● EXERCISE DESCRIPTION: Look at each line below and count those with the word "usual"; the answer is that number only.

● DATASET CONTENT:

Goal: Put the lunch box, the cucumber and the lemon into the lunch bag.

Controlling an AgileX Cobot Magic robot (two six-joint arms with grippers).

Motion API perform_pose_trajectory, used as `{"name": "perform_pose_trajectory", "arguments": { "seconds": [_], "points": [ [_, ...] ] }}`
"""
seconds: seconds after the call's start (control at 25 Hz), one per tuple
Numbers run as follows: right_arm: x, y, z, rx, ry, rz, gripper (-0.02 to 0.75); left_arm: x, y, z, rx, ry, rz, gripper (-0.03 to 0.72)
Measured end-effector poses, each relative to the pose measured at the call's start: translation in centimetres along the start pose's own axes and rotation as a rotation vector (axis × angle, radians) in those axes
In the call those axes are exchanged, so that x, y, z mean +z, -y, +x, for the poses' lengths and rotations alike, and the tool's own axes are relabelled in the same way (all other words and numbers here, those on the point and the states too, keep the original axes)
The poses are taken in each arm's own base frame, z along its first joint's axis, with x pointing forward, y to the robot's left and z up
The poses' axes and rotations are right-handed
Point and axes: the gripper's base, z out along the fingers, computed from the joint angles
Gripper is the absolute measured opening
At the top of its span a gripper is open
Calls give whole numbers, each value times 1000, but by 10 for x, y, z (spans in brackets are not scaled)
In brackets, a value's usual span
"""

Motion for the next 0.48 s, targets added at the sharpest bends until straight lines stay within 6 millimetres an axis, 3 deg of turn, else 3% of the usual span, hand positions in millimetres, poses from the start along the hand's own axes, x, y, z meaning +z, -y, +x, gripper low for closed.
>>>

● SOLUTION: 2